And just like that--the whirring stopped and the robot stilled in the smoking crater of the iris.

"Oh my God," Rodney said in disgust, staring.   "You thought it off.   I'm not paying you for that," Rodney said into the comm when he finally regained his equilibrium, listening to the wormhole shut down and watching heavily-armed MPs flood the room, pointing their guns threateningly at the now-dead robot with a lot of posturing until Sheppard sighed and said, "It's really dead.   Don't make me go poke this thing."  
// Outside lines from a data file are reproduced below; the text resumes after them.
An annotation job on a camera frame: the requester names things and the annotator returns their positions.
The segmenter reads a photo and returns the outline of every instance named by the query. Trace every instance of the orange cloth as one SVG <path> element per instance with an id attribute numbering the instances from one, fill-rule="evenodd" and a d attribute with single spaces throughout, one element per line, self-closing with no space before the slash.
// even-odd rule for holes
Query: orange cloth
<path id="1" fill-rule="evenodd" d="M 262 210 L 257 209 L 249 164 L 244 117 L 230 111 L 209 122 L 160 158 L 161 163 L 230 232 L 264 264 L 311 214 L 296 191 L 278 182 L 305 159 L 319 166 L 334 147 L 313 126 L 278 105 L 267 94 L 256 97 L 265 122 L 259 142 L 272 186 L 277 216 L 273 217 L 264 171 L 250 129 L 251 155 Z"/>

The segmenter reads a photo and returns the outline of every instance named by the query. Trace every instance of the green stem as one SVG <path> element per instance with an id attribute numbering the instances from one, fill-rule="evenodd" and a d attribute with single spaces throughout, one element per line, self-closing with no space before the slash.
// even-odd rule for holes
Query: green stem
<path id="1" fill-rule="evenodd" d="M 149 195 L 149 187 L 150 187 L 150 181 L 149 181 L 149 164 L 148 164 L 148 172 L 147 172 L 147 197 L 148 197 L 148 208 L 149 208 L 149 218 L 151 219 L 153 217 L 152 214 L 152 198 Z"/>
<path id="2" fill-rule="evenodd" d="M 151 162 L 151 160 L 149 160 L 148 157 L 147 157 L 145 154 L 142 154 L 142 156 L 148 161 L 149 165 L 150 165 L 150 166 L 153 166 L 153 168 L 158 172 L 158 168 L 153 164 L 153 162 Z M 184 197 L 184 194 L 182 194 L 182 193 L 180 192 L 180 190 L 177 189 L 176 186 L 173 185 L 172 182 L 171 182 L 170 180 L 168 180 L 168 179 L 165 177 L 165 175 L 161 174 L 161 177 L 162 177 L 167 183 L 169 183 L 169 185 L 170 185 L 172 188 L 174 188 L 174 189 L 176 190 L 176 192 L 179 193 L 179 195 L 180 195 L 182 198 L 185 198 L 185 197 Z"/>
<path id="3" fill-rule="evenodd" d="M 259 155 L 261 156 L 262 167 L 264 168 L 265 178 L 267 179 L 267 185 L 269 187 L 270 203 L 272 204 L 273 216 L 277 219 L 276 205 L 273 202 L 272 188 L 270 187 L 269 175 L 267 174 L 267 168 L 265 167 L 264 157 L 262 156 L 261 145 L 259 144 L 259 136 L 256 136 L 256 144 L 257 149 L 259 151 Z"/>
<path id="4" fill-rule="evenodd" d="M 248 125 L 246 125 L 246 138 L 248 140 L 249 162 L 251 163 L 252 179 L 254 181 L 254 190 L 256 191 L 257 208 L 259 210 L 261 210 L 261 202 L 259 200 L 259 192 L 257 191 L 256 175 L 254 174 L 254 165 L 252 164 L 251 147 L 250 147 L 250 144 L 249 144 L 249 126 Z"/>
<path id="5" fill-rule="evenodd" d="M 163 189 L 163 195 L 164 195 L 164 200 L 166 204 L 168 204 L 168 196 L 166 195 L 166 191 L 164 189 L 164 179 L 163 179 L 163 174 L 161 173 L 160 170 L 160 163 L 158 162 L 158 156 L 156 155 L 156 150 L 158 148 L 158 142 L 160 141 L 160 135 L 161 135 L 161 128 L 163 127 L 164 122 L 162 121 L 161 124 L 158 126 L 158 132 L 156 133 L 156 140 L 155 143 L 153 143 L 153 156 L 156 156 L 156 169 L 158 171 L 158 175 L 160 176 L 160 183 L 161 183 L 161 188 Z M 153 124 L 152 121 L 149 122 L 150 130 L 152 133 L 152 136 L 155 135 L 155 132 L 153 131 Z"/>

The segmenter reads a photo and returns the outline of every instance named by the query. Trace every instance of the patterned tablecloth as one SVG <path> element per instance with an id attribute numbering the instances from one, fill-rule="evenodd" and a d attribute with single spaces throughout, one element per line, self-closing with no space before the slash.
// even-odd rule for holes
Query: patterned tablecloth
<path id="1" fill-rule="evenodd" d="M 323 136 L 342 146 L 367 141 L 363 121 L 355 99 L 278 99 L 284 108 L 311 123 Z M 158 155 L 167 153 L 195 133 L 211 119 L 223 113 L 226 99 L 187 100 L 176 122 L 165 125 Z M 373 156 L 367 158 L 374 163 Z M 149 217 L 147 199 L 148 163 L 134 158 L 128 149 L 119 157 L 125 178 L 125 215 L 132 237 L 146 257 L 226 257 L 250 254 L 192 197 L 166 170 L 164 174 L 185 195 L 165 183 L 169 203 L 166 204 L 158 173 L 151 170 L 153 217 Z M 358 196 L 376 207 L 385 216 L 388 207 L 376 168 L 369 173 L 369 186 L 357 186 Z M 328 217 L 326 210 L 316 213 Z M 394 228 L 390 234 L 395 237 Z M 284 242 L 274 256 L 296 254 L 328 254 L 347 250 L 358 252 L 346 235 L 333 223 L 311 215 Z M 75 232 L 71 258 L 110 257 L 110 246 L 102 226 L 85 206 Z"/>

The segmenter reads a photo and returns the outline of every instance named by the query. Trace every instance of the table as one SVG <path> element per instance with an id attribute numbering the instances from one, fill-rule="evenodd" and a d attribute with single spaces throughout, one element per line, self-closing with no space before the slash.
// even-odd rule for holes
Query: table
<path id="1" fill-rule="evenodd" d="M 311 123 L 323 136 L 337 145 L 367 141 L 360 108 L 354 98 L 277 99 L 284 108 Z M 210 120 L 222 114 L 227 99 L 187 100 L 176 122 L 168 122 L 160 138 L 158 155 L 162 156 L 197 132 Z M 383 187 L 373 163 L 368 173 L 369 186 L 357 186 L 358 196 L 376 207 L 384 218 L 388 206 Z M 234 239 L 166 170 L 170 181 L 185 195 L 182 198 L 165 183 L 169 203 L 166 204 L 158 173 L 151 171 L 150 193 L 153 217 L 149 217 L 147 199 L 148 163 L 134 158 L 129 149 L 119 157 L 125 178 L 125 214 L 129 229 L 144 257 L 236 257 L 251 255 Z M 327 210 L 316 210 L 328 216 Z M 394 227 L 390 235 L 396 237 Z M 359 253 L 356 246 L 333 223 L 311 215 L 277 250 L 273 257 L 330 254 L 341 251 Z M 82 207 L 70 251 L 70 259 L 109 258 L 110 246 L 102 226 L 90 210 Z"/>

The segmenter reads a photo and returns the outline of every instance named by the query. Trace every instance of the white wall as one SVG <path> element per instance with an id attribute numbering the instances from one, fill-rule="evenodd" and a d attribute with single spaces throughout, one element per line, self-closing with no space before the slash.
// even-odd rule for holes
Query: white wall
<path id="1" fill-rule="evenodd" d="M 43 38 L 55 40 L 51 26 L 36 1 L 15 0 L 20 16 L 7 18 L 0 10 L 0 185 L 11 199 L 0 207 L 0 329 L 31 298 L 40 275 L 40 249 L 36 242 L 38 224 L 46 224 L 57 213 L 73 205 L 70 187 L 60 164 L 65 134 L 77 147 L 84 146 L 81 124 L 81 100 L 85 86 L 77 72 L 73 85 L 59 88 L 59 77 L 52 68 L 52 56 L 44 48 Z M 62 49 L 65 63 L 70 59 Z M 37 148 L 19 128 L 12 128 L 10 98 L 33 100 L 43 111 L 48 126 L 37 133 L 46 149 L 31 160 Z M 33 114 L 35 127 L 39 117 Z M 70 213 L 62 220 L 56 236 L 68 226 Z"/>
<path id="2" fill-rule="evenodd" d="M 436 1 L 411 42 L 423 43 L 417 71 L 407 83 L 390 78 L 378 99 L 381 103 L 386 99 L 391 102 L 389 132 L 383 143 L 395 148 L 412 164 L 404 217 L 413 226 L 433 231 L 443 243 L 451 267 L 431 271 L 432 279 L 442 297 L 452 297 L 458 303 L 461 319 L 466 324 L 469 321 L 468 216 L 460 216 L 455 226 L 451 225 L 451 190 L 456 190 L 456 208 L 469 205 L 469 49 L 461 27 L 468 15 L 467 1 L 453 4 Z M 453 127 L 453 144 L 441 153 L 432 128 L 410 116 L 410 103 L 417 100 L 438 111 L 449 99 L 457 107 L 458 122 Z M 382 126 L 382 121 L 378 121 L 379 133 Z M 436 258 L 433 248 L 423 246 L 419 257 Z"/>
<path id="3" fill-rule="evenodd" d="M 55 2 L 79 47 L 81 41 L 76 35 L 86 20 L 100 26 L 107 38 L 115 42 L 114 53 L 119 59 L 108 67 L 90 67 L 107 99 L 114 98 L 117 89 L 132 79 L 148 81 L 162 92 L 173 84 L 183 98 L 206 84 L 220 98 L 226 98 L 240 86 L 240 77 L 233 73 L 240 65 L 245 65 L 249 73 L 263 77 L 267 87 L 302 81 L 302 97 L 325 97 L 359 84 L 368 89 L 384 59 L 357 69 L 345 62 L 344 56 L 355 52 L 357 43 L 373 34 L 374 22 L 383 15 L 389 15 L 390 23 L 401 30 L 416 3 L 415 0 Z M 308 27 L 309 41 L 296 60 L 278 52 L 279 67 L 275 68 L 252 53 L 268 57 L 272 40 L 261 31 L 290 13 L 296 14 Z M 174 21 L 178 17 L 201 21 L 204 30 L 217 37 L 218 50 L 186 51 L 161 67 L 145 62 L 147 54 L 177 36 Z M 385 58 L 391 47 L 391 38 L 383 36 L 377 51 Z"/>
Luckily, the summary humiliation of the entire exercise shifted left dramatically when SG-9--"Oh,  _Jesus_ ," Sheppard had moaned--opened a wormhole and radioed frantically to warn the SGC of the Ancient science experiment they'd accidentally initiated on M78-538 as they were planning to dial back into the mountain, and to ask if they were all okay.

 

 *****

 

It was later, while John was chewing out his ex-gate team just for old times sake, that Rodney caught up with Sam, finally wandering back into the mountain looking utterly unconcerned that while she was hagging around they'd all nearly died.

"Nice of you to finally show up," Rodney snapped at her, scowling at her over his laptop.

She smirked at him.   "Mountain's still standing," she said by way of answer.   "And don't pretend you don't deal with stuff much worse than that all the time--I read the Atlantis mission reports."

"If by 'worse' you mean 'more stupid,'" Rodney allowed acidly, "then yes."

Sam just grinned back.   "You've really grown as a person, McKay," she praised him, and tugged off her jacket, tossing it over the back of a chair before sitting down.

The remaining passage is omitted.